Notre proposition est fondamentalement différente de celles qui nous sont régulièrement faites par MM. Marini et Arthuis avec leur fameuse trilogie.

Pour nous, je l’ai indiqué lors de la discussion générale, la suppression du bouclier fiscal n’est pas une monnaie d’échange, ni une contrepartie à l’ISF ; c’est un préalable à toute réforme fiscale de fond.

Même si je vous suis sur votre terrain et si je prends en compte, pour la combattre, l’argumentation que vous développez, votre trilogie ne fonctionne pas car, en refusant de vous attaquer aux revenus du capital et même au capital, vous savez très bien que vous êtes loin du compte !

Il faut, dites-vous, augmenter la tranche supérieure de l’impôt sur le revenu. Faites une grande réforme de l’impôt sur le revenu, affichez les taux réels et appliquez l’effort contributif à toutes les tranches, et particulièrement à celles du haut ; vous avez largement de quoi faire ! Mais comme vous ne voulez pas vous attaquer au prélèvement libératoire, proportionnel et non progressif, vos marges de manœuvre sont bien évidemment très limitées. Aucun des subterfuges que vous pourrez trouver ne permettra jamais de combler ce que représente l’impôt sur la fortune. Par conséquent, même en vous suivant sur votre terrain, je peux être d’autant moins d’accord avec vous que vous mélangez patrimoine et revenu du travail. Vous « larguez » une recette de 4, 1 milliards d’euros pour l’année écoulée contre un produit dont le coût devrait être de 665 millions d’euros. Le compte n’y est pas !

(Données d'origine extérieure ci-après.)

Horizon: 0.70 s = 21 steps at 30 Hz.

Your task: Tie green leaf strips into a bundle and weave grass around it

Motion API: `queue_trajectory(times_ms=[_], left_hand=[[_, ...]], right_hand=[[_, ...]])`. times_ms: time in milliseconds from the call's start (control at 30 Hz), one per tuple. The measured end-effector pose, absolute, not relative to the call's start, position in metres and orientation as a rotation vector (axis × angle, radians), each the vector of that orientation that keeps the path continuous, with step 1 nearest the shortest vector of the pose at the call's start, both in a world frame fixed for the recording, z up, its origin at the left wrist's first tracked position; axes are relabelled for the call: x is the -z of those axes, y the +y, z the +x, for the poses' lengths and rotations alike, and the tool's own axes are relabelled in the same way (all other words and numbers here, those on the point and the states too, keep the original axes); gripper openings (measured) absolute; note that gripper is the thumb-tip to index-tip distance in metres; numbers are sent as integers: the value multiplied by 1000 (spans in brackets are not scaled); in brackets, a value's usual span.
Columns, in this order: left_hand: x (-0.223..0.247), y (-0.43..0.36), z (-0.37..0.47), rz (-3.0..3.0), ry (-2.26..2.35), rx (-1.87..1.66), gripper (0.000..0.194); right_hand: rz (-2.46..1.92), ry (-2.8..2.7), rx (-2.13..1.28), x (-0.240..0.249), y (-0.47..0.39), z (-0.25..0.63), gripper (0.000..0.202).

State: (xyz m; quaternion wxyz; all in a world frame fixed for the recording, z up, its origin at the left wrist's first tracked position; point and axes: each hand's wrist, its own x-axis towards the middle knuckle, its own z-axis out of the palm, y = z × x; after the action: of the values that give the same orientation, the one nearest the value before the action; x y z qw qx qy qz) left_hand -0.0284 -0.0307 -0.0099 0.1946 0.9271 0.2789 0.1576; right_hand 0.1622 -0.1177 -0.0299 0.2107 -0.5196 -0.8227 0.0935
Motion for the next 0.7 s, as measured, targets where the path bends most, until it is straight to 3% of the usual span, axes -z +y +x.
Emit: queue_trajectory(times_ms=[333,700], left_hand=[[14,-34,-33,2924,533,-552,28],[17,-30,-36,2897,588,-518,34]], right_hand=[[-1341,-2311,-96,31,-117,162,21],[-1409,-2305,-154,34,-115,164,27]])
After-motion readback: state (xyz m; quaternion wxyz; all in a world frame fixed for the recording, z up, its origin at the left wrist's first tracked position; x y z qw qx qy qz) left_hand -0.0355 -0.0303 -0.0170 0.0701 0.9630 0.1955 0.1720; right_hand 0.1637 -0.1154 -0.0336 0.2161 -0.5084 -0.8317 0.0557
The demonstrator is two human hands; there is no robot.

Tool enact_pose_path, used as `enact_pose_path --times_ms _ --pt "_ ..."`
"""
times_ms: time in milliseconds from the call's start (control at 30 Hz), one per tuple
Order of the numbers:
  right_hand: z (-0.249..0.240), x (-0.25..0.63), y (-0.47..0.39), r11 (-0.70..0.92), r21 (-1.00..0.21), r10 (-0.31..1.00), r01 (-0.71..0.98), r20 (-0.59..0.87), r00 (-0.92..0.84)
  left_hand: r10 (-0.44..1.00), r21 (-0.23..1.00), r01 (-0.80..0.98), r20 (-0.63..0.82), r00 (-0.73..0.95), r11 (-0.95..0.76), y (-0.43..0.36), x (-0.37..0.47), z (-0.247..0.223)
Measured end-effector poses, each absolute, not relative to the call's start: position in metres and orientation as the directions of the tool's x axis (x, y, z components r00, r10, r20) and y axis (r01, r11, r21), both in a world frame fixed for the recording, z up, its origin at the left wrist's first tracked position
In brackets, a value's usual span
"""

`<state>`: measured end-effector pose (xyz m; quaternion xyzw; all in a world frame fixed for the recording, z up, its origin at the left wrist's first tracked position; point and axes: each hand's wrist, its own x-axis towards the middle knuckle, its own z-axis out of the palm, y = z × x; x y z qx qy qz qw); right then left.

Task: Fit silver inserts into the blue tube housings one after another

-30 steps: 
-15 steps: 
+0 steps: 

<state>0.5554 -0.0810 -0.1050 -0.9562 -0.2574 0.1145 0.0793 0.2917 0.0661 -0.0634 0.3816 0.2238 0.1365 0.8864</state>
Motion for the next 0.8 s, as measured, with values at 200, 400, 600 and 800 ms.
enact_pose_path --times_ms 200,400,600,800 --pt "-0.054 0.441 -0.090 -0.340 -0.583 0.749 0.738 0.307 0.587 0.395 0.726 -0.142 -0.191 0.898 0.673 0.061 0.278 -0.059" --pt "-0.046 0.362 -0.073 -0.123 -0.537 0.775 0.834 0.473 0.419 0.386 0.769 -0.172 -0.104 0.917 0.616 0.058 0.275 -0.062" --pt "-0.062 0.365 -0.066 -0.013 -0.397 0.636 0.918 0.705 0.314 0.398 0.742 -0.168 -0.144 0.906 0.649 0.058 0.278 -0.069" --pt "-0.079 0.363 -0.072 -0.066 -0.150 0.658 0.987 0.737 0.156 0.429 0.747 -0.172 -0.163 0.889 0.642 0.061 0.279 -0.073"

Je voudrais également revenir sur vos justifications d’un bouclier fiscal à 50 % dans le cadre de la loi en faveur du travail, de l’emploi et du pouvoir d’achat, appellation fallacieuse d’encouragement au travail, car on a vu ce qu’il en était...

Tous les chiffres de 2008 et de 2009 le montrent, il faut avoir un patrimoine très important, de 15 millions d’euros, pour bénéficier de l’effet maximal du bouclier fiscal. Cela signifie que vous n’encouragez absolument pas le travail. Vous favorisez la rente et la thésaurisation. Mieux vaut être rentier, y compris rentier retraité, que créateur d’entreprise. Alors ne venez pas nous faire la leçon par rapport à vos objectifs de 2007 !

De plus, vous avez justifié le bouclier fiscal en disant que, dans un contexte de compétition internationale, cette mesure empêcherait les départs – ce qui n’a pas été constaté – et favoriserait les retours. Mais le petit mouvement de retour qui a eu lieu en 2008 était dû à l’effet de la crise plutôt qu’au bouclier fiscal ! Par conséquent, même sur l’argumentation liée à l’efficacité, vous n’êtes pas au rendez-vous.

Pour toutes ces raisons, permettez que l’on supprime le bouclier fiscal dès aujourd’hui.